For all of the night owls out there, I’m notifying you that skipping all of that sleep could be affecting to your waistline. With everyone’s busy professional and social lives, sleep is too often put on the back burner, but it may be more than just weight gain we have to worry about when neglecting our beauty rest.
A study done in the UK discovered a strong connection between only getting about 4-6 hours of sleep per night and negative health effects. This included higher body mass index as well as higher waist circumference which is a measure of how much inflammatory fat you have surrounding your organs. Waist circumference along with other factors such as blood lipids and fasting blood glucose are all criteria for metabolic syndrome. It was found that these criteria were much higher in those that got 4-6 hours of sleep compared to those who got up to 9 hours of sleep at night, with waist circumference being 1-2 inches higher in the non-sleepers. Additionally, CRP (C-reactive protein), a marker of acute and chronic inflammation, was also found to be higher in those who didn’t get enough sleep. Finally, the study recommends those who are genetically predisposed to obesity to be particularly careful about getting enough sleep.
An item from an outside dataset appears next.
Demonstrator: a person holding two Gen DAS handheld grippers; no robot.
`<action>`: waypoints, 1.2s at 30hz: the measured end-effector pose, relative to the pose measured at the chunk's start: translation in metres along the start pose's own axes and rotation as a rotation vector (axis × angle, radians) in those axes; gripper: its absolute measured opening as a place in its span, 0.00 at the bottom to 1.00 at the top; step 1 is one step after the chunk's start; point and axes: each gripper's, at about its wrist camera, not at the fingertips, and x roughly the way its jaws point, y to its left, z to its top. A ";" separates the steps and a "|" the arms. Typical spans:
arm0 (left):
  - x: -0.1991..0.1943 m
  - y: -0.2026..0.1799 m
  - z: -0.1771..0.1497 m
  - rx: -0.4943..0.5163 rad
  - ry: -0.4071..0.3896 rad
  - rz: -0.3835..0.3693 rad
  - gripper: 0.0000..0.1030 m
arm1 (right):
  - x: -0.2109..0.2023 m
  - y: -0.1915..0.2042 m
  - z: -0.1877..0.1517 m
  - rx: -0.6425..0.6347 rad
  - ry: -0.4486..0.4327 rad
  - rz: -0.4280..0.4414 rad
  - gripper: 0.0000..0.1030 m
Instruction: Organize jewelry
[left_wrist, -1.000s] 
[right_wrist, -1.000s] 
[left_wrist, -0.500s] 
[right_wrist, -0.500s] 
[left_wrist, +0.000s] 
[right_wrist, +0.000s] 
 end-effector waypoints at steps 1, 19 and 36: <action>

Another study found that those who slept less than 5 hours had increased blood levels of ghrelin, the hunger hormone, and this increase could occur with even just a single night of sleep deprivation. These subjects reported more significant perceived hunger compared to those who slept more than 7 hours. Researchers also reported that ghrelin may not be the only culprit of increased hunger following insufficient sleep. Central nervous glucose utilization has been proven to be higher during wakefulness. Basically, the longer the brain is awake, the more fuel it demands, causing hunger. Sleep deprivation also led people to be more tired throughout the day and therefore less likely to exercise as well.
The bottom line? Not only can lack of sleep increase your belly fat, but also it can put you at risk for chronic diseases even at a healthy weight. Having metabolic syndrome isn’t just about weight, it’s an unfavorable state of overall health, metabolism and chronic inflammation. So, making sure to get at least 7-8 consecutive hours of sleep each night is a good goal to have to keep your hunger hormones, and your health, in check.